**TASK ITEM:**
Copy out exactly the stretch of the listing below that begins at the line containing "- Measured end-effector" and ends at the line containing "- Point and", and copy nothing outside it.

**INFORMATION SHOWN:**
········

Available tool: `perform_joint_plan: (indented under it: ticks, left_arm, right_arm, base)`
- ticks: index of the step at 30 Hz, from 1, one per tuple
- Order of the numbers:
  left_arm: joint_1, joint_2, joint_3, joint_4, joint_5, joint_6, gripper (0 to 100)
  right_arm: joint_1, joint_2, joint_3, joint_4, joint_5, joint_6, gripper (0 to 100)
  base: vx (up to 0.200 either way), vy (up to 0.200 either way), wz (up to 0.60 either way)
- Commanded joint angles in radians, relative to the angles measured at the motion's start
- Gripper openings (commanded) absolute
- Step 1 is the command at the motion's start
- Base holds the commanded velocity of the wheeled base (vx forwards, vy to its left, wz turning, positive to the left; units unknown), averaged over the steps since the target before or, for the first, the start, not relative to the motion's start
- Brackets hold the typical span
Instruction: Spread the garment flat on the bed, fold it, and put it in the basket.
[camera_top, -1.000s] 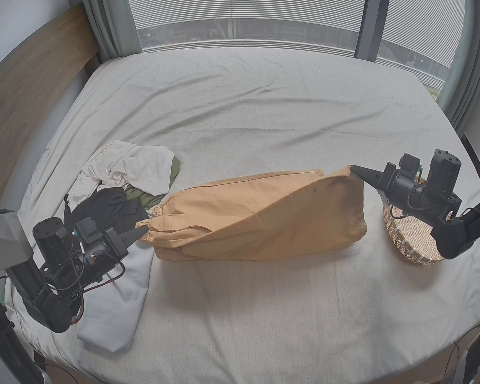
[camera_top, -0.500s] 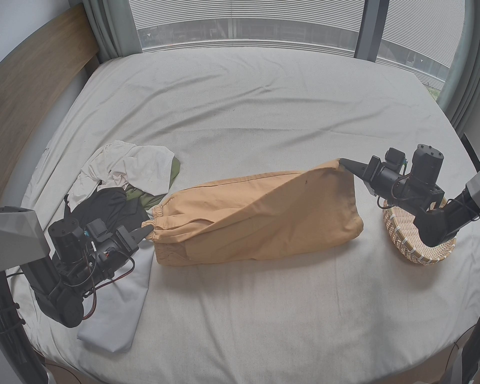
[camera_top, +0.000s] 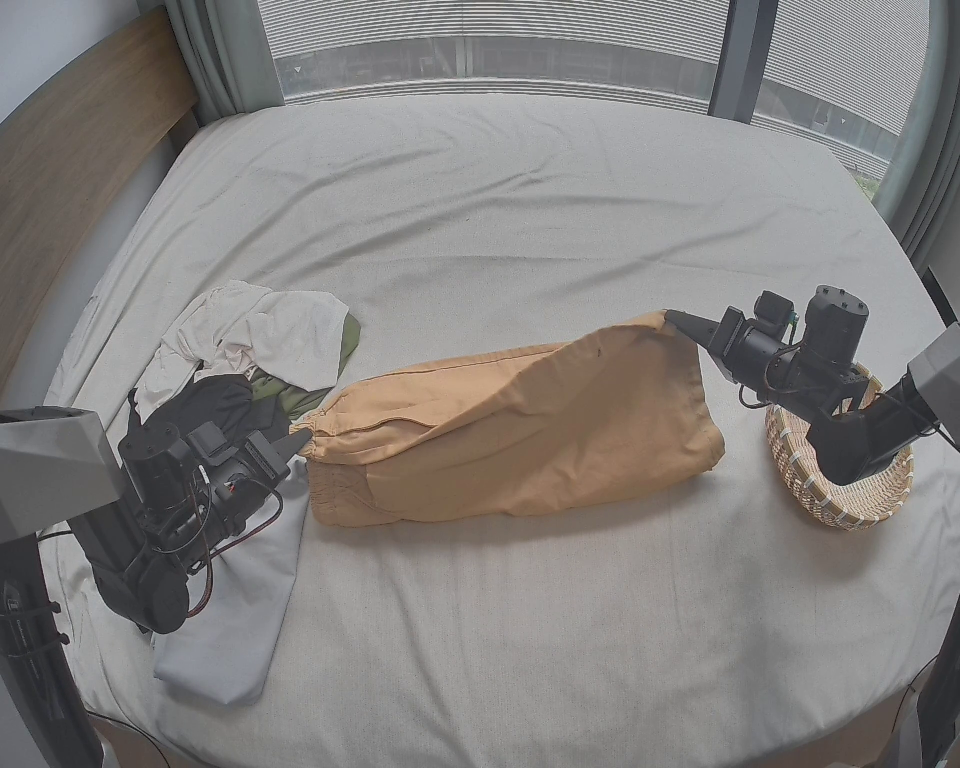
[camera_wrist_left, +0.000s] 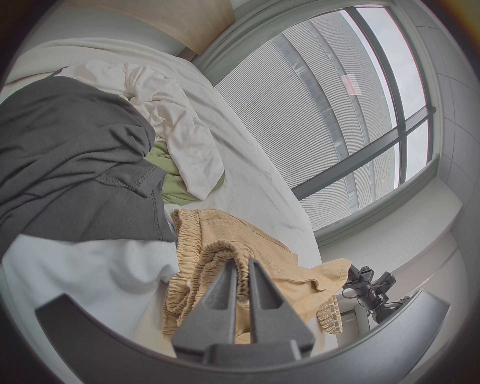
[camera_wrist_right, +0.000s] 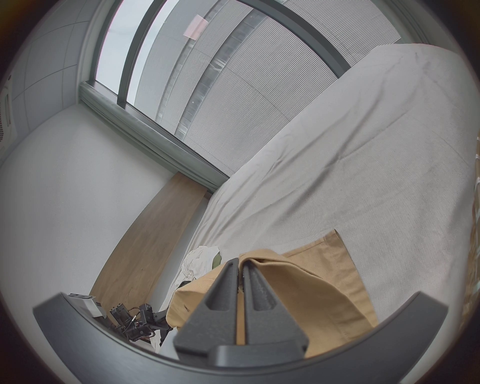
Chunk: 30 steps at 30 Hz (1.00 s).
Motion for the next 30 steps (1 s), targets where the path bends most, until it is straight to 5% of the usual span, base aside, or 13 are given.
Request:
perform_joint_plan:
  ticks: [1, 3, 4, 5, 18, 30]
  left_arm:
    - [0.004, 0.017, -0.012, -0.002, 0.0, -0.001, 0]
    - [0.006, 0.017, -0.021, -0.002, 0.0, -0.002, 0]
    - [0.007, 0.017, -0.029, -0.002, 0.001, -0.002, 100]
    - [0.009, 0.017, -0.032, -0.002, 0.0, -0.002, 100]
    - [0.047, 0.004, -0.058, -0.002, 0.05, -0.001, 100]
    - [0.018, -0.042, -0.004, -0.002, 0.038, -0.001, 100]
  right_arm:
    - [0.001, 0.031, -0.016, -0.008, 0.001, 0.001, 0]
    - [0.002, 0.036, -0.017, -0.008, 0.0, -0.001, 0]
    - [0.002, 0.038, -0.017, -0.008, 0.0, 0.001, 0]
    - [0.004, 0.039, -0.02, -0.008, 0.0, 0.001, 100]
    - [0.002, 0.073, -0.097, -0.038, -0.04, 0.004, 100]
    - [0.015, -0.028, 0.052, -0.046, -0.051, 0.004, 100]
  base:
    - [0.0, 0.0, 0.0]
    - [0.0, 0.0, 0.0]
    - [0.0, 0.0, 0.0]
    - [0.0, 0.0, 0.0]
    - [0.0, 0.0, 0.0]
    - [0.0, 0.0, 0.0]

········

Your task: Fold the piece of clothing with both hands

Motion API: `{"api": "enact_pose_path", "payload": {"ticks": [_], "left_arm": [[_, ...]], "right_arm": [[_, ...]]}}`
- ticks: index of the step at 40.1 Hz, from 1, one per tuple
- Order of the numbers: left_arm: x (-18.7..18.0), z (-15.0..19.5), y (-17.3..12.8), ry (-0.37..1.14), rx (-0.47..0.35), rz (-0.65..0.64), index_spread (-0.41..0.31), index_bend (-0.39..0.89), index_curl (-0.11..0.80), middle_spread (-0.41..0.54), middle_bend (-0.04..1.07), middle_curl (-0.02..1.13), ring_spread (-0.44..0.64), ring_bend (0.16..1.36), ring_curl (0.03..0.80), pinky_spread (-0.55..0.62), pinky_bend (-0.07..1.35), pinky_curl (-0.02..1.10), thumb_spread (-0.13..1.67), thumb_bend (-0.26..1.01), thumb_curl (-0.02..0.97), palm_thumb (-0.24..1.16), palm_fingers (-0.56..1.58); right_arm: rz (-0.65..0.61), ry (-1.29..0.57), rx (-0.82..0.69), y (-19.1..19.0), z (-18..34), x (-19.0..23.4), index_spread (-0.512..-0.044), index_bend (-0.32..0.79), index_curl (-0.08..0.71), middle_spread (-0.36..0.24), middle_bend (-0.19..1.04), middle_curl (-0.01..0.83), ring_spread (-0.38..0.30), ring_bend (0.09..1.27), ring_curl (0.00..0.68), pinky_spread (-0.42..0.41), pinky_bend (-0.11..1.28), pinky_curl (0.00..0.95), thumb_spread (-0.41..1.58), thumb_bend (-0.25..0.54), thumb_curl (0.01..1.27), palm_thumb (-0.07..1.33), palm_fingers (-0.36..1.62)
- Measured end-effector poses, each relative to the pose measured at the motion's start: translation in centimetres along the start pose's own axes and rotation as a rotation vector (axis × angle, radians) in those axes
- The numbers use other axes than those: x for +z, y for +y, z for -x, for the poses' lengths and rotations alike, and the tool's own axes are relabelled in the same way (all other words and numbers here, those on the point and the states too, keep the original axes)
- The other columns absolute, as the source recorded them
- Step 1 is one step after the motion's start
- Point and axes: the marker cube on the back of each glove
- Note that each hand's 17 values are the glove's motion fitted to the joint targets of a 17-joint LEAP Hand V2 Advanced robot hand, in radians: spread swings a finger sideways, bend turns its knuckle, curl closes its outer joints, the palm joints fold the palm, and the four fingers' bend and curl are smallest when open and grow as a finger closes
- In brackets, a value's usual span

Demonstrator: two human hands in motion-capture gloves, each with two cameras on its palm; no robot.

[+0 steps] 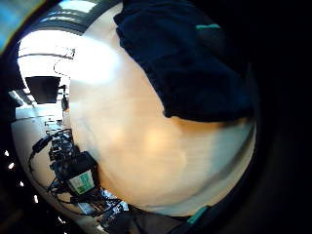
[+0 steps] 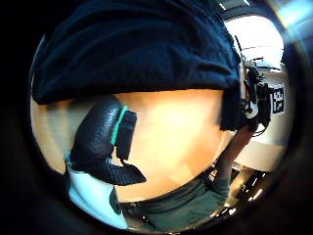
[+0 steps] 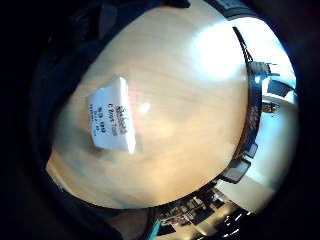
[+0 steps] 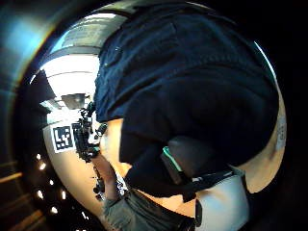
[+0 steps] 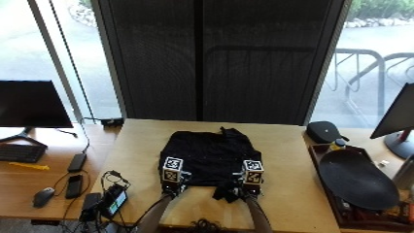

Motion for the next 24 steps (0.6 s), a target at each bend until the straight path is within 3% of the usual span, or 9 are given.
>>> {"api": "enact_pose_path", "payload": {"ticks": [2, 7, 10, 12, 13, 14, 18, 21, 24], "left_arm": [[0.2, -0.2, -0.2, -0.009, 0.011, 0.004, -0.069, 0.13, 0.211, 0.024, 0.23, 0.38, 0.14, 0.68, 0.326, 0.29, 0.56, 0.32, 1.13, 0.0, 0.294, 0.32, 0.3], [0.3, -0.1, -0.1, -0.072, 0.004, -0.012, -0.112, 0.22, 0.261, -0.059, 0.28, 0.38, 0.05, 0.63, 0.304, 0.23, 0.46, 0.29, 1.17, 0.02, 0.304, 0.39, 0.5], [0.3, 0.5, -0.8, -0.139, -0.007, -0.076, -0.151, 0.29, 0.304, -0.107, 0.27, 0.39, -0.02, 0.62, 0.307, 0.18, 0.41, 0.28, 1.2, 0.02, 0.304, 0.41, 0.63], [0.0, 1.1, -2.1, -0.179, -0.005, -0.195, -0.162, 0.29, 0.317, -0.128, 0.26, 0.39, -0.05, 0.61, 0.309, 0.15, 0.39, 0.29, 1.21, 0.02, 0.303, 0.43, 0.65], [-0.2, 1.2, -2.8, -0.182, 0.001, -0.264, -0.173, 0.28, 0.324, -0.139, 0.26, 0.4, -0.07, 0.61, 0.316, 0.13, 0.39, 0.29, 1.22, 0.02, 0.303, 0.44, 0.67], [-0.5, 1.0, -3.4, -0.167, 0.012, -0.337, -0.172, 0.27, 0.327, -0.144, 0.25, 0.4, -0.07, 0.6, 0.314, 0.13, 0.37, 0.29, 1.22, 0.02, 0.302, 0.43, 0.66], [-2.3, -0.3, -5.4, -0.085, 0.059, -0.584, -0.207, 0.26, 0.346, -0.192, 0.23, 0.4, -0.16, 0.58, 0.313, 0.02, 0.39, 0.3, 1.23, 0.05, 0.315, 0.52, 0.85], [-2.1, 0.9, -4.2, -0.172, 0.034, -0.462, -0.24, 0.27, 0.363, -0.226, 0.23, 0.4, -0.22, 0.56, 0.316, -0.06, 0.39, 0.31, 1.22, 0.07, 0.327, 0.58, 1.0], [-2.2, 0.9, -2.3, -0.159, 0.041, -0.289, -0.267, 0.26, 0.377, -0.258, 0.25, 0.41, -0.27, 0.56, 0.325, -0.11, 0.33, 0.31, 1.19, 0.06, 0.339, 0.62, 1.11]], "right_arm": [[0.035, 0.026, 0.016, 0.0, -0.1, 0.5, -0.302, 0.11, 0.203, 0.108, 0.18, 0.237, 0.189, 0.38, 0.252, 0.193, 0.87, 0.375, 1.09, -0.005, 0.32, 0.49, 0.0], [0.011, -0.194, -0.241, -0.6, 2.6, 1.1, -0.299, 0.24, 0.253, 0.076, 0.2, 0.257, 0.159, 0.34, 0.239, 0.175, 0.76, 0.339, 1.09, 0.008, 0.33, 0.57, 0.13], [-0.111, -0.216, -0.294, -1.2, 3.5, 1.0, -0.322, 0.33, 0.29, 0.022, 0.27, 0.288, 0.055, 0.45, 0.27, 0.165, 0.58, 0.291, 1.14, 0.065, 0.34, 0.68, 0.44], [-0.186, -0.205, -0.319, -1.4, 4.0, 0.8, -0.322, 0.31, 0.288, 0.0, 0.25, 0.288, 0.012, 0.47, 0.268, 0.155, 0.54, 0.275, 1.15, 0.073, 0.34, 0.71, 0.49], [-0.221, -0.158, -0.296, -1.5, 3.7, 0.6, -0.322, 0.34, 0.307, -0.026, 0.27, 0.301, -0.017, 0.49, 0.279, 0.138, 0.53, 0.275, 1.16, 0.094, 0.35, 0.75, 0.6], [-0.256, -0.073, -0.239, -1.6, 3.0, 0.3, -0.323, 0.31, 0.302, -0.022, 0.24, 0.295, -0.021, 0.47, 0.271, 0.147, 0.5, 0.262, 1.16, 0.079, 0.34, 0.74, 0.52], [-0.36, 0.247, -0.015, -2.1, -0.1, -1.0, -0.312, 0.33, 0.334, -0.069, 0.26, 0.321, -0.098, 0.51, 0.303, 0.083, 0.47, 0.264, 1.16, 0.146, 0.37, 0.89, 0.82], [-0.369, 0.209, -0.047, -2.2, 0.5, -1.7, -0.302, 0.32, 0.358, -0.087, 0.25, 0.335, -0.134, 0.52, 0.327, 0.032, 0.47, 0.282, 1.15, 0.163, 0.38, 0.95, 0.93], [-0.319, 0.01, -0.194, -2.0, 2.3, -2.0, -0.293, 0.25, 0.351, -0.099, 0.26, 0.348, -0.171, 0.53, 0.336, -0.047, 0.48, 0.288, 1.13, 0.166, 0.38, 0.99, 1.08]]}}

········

**ANSWER FOR THIS EXERCISE:**
- Measured end-effector poses, each relative to the pose measured at the motion's start: translation in centimetres along the start pose's own axes and rotation as a rotation vector (axis × angle, radians) in those axes
- The numbers use other axes than those: x for +z, y for +y, z for -x, for the poses' lengths and rotations alike, and the tool's own axes are relabelled in the same way (all other words and numbers here, those on the point and the states too, keep the original axes)
- The other columns absolute, as the source recorded them
- Step 1 is one step after the motion's start
- Point and axes: the marker cube on the back of each glove

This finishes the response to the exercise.